◆ Problem ◆
From the entries below, work out the number of lines that hold the word "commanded", and give that number alone.

◆ Data excerpts ◆

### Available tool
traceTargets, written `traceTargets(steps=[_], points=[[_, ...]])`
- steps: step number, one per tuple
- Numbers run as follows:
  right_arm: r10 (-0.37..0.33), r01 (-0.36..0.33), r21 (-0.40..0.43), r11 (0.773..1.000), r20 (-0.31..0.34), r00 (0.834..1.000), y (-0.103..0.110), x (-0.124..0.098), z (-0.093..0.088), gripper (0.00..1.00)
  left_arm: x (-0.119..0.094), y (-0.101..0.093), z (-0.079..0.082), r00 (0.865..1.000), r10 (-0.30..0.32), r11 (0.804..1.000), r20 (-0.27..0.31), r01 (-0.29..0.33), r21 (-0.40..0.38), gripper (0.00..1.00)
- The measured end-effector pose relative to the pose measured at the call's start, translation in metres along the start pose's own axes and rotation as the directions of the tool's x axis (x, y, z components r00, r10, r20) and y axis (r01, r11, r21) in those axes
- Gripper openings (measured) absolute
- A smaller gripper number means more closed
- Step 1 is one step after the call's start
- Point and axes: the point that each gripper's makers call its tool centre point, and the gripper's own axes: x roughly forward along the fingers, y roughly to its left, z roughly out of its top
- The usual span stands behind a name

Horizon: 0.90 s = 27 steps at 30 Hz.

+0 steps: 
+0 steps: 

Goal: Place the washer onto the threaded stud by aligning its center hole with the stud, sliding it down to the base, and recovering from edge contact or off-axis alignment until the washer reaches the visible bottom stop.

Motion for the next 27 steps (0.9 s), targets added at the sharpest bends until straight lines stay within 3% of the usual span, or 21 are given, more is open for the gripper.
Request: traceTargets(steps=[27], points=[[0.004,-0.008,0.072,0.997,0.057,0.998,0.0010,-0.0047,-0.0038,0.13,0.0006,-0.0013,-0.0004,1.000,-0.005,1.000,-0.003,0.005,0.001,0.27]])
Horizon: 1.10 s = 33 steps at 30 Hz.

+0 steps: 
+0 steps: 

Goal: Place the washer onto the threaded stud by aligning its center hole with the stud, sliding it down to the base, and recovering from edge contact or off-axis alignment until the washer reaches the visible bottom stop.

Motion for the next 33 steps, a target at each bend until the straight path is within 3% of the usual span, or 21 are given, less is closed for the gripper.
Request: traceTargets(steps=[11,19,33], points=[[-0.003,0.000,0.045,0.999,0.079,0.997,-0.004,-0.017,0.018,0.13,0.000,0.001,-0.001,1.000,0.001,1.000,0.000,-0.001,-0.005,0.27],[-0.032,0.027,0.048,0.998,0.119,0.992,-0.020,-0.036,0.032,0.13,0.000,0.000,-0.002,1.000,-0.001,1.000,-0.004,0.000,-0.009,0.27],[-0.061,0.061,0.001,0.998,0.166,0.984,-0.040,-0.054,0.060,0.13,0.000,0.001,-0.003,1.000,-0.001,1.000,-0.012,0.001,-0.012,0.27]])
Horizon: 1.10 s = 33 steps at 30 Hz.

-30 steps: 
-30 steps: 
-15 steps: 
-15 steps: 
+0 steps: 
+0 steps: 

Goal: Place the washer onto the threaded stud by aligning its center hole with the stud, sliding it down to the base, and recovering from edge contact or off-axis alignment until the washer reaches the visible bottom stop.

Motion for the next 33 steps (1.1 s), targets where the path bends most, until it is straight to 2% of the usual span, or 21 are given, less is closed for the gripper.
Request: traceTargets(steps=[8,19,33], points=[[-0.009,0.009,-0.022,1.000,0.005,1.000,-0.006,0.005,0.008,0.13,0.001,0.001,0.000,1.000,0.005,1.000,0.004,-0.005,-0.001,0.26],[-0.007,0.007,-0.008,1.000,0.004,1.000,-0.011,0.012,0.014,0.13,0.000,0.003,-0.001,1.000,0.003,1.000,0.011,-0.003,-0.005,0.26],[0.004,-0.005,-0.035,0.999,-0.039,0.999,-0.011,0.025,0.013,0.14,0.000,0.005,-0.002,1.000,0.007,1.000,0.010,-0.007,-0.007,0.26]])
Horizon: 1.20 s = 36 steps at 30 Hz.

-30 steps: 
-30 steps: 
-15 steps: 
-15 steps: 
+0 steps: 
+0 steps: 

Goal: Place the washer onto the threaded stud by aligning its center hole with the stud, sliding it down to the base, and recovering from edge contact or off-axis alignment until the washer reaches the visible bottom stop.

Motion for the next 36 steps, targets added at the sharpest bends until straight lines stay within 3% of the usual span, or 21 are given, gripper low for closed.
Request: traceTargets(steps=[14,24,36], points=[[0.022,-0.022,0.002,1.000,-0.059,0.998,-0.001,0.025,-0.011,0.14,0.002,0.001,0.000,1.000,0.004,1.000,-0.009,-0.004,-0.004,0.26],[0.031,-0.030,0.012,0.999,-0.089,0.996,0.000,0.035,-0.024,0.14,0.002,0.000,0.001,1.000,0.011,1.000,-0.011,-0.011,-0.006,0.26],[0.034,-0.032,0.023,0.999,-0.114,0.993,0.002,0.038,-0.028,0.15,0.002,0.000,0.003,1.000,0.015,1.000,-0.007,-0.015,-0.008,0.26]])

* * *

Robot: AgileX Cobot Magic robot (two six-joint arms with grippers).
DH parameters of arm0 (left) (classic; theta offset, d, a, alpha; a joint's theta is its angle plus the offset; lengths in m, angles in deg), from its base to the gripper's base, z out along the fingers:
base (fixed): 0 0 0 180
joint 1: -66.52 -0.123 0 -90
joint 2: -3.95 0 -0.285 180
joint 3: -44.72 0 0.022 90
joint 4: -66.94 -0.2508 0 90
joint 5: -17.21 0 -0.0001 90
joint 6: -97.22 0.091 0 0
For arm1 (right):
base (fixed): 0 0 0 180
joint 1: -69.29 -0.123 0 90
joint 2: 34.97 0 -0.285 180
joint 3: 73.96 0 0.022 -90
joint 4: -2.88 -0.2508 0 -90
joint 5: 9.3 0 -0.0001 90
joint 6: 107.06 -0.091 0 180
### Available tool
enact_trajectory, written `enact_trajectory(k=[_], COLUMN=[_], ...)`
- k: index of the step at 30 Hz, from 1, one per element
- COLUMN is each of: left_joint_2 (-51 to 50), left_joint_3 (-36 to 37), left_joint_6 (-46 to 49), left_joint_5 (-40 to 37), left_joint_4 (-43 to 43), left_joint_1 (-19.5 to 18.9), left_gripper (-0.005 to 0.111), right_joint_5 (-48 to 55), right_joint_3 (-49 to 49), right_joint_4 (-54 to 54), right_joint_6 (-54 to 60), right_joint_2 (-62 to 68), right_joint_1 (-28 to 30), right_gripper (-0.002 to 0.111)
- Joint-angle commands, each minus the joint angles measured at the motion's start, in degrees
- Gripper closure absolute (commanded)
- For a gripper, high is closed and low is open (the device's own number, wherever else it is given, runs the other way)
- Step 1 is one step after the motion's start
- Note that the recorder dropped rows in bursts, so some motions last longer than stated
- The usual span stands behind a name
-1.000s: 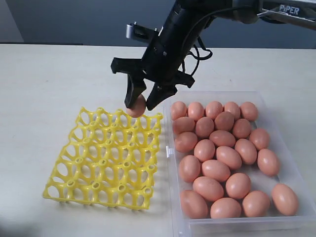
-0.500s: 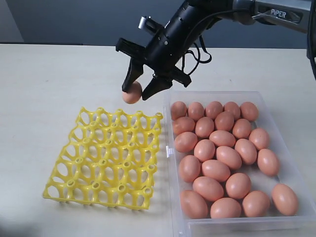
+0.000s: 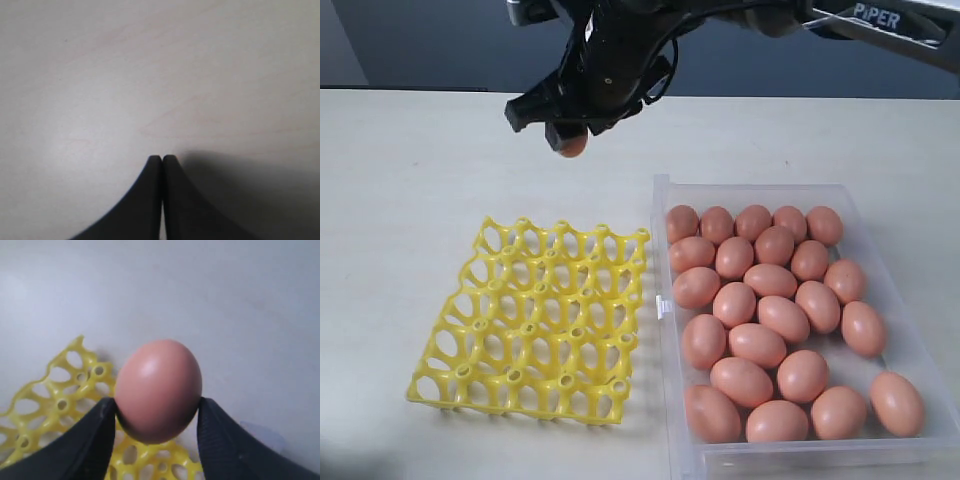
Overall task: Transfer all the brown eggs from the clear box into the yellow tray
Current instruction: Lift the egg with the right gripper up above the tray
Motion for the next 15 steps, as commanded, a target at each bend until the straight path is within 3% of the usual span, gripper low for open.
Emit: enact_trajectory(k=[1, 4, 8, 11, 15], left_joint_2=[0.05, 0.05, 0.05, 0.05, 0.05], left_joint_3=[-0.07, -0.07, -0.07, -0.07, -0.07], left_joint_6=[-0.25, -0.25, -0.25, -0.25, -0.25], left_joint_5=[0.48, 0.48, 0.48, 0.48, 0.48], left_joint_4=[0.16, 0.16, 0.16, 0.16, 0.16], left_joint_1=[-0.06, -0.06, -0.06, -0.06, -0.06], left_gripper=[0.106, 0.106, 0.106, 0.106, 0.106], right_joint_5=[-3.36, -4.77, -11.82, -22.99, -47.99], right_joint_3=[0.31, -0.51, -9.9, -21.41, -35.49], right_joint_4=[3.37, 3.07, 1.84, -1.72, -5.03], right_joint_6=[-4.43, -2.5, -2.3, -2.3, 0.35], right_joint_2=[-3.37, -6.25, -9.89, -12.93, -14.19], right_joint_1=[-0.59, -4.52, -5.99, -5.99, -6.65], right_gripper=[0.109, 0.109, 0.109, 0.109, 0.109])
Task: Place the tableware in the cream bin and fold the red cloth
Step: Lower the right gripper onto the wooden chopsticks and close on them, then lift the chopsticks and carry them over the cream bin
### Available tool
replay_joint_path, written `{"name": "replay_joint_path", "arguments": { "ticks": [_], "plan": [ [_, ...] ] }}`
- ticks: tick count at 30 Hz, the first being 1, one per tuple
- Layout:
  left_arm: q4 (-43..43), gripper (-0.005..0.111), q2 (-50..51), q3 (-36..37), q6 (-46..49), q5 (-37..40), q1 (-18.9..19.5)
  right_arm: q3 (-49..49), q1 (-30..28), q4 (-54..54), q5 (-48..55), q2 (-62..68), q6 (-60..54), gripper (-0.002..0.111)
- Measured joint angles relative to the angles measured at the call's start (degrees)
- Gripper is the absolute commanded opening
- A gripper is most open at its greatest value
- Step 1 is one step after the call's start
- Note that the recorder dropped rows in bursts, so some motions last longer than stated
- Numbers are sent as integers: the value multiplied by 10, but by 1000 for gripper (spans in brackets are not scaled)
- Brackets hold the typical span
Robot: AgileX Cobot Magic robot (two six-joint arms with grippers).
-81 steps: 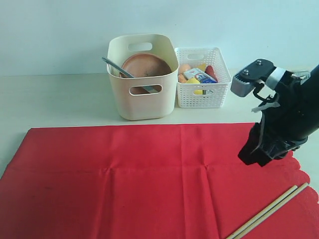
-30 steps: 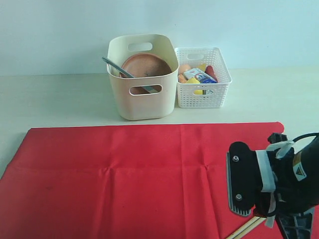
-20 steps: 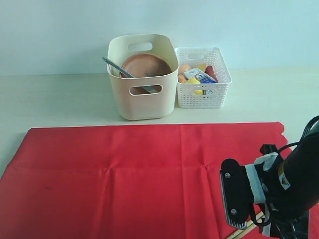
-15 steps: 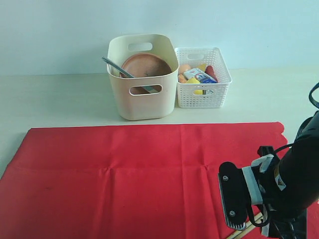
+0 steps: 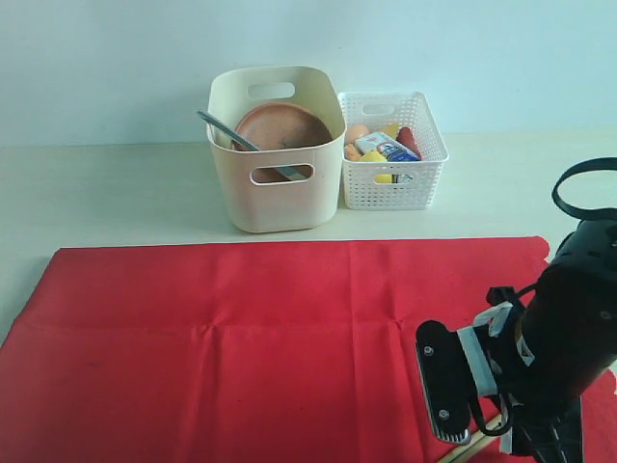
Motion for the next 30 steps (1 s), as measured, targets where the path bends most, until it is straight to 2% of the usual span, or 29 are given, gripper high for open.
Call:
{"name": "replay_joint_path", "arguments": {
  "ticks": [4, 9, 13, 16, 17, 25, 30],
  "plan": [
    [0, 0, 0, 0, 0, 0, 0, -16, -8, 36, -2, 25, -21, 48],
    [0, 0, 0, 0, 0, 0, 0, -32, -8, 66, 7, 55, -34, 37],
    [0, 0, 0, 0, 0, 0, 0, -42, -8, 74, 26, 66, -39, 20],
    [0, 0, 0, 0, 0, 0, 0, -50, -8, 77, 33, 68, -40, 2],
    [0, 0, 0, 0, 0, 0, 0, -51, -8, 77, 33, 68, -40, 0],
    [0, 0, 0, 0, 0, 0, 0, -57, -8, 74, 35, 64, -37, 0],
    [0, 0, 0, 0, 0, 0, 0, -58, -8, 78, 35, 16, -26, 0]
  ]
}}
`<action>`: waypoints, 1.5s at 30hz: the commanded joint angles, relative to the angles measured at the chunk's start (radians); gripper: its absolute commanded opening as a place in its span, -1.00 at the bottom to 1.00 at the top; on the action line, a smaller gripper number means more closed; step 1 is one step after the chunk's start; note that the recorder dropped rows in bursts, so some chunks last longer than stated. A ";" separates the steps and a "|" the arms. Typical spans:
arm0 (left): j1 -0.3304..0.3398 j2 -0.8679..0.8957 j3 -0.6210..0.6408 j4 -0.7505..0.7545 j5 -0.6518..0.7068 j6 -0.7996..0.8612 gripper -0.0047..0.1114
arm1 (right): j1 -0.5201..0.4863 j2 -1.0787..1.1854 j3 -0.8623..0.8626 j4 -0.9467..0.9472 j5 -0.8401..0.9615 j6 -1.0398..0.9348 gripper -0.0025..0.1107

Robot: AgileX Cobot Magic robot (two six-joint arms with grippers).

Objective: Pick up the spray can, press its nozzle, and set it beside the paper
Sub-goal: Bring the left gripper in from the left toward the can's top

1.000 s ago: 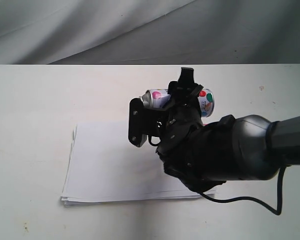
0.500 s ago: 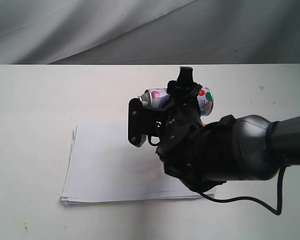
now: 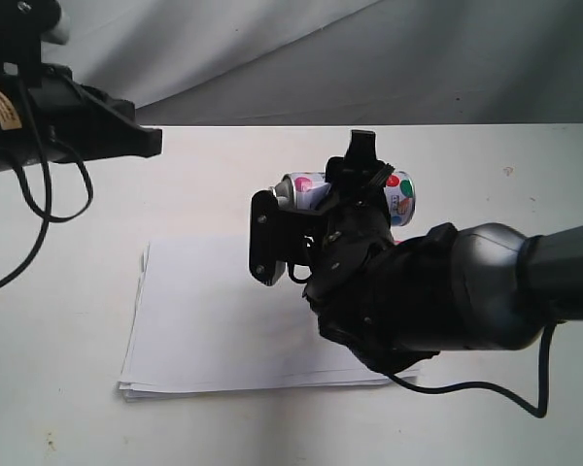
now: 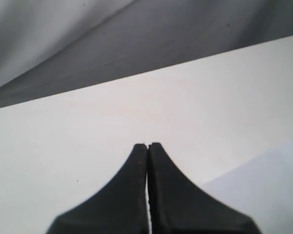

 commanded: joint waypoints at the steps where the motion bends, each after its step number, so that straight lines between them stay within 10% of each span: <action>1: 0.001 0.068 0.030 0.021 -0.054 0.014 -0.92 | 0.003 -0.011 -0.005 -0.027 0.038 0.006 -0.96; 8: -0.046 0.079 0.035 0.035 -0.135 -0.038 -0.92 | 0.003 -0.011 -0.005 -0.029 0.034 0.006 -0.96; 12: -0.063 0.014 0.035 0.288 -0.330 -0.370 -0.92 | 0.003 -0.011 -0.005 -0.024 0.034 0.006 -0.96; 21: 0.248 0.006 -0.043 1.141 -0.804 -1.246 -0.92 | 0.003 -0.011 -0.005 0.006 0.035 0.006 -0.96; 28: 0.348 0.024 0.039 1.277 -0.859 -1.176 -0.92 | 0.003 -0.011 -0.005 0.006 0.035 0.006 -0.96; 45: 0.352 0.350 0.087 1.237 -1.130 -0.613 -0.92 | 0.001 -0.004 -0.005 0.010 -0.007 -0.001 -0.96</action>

◆ Answer section ◆
5